What makes Ping Identity such an exciting growth story is the company’s shift away from term-based licensed subscriptions and toward a subscription-as-a-service (SaaS) software model. SaaS models typically result in lower customer churn and more predictable operational cash flow over time. As this shift to SaaS accelerates and annual recurring revenue increases, Ping should see rapid revenue growth.

Amazon

A fifth and final amazing growth stock that you’ll regret if you didn’t buy during the Nasdaq bear market slump is the e-commerce kingpin Amazon (AMZN -1.77%). Amazon’s shares are down almost 40% from their all-time high on the day.

Most people know Amazon for its leading online marketplace. A March report by eMarketer predicts that Amazon will account for 39.5% of all US online retail sales by 2022. For comparison, the 14 closest competitors are expected to control 31% of US online retail sales this year combined Base.

However, it’s not overall online retail sales that are really driving Amazon’s growth.
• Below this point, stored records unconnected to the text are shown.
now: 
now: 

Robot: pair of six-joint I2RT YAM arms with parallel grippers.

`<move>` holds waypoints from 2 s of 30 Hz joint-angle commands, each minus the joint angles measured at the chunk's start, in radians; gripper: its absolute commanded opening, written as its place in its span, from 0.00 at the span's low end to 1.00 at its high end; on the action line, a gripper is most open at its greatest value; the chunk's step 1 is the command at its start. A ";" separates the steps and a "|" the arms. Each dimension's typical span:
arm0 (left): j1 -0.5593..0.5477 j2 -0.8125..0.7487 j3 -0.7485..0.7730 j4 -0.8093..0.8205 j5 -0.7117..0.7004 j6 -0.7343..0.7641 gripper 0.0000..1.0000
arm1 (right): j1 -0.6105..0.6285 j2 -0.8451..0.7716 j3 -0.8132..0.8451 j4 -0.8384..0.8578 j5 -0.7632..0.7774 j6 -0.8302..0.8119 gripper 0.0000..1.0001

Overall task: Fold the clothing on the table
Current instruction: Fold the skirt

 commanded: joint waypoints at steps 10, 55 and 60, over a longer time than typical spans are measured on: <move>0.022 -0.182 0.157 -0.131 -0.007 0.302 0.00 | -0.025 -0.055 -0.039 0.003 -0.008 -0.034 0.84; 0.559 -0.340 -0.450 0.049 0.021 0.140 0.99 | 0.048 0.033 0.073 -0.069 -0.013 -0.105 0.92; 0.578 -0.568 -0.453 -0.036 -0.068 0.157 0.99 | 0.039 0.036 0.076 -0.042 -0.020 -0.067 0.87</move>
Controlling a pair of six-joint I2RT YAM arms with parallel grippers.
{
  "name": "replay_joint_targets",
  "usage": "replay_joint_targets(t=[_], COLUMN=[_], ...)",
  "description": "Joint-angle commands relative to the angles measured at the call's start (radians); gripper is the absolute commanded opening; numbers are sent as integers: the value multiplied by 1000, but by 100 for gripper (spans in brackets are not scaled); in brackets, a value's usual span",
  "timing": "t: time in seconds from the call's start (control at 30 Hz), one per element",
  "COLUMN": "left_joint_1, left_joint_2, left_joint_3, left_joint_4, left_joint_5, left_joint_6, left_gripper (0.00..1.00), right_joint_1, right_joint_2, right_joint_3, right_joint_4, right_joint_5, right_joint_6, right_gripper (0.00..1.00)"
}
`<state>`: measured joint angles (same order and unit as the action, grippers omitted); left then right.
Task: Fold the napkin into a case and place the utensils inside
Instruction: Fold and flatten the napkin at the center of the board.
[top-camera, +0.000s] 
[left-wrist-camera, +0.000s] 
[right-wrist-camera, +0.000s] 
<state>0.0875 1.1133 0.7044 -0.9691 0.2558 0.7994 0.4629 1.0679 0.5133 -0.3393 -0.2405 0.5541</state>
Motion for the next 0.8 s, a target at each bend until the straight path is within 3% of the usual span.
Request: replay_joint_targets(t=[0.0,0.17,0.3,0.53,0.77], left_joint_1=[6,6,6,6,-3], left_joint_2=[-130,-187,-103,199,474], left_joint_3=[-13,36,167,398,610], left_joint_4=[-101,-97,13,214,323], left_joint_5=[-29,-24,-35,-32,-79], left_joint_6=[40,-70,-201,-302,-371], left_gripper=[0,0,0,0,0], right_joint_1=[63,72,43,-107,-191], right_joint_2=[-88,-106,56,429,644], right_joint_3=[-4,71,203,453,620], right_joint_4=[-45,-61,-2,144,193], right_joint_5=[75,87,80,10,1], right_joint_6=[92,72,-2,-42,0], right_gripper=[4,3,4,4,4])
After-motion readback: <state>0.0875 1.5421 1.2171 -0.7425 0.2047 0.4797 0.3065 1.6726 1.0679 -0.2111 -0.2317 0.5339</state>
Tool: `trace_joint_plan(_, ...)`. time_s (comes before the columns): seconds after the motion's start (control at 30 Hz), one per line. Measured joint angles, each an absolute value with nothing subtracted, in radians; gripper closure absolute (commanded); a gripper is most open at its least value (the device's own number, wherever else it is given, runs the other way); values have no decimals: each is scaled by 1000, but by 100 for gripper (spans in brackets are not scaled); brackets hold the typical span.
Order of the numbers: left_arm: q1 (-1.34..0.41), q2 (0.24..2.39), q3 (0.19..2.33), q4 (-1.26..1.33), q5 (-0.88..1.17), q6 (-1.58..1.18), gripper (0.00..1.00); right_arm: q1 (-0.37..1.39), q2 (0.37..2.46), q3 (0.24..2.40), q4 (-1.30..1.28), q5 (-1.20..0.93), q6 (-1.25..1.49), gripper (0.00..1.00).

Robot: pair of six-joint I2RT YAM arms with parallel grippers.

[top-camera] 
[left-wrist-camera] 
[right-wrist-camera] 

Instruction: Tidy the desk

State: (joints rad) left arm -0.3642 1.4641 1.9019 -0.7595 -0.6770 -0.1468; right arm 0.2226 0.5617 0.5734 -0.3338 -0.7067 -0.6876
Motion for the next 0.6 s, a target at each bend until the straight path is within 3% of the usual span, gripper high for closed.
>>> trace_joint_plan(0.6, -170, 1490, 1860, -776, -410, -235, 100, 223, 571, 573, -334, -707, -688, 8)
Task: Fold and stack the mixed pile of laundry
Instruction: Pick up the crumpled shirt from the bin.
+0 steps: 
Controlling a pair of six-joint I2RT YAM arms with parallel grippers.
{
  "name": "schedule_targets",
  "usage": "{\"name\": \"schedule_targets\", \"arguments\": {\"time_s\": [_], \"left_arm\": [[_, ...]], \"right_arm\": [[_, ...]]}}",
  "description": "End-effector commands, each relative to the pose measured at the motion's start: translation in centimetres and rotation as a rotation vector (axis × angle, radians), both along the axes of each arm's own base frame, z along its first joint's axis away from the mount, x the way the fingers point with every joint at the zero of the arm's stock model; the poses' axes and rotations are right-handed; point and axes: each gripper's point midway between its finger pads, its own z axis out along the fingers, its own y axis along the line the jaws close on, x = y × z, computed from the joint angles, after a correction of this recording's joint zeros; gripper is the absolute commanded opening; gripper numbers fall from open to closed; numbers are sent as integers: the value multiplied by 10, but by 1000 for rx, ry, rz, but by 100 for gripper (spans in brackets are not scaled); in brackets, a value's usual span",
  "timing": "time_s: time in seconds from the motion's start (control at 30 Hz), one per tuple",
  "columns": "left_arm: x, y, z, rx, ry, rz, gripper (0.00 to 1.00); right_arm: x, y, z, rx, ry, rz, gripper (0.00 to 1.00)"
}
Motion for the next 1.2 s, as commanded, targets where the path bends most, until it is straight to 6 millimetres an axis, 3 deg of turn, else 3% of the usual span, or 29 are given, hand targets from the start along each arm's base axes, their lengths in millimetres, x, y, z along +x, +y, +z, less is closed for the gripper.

First of all, the company’s subscription services play a key role in increasing sales and profits. Amazon’s online marketplace dominance has resulted in more than 200 million people signing up for a Prime membership. Annual fees charged by Prime members allow Amazon to invest in its logistics network and under-price brick-and-mortar retailers.

Even more important is cloud infrastructure services provider Amazon Web Services (AWS). Though AWS traditionally accounts for only about one-eighth of the company’s net sales, it’s often Amazon’s top operating revenue provider. That’s because cloud operating margins exceed online retail operating margins. AWS, subscription services, and advertising are Amazon’s keys to potentially tripling annual operating cash flow over the next five years.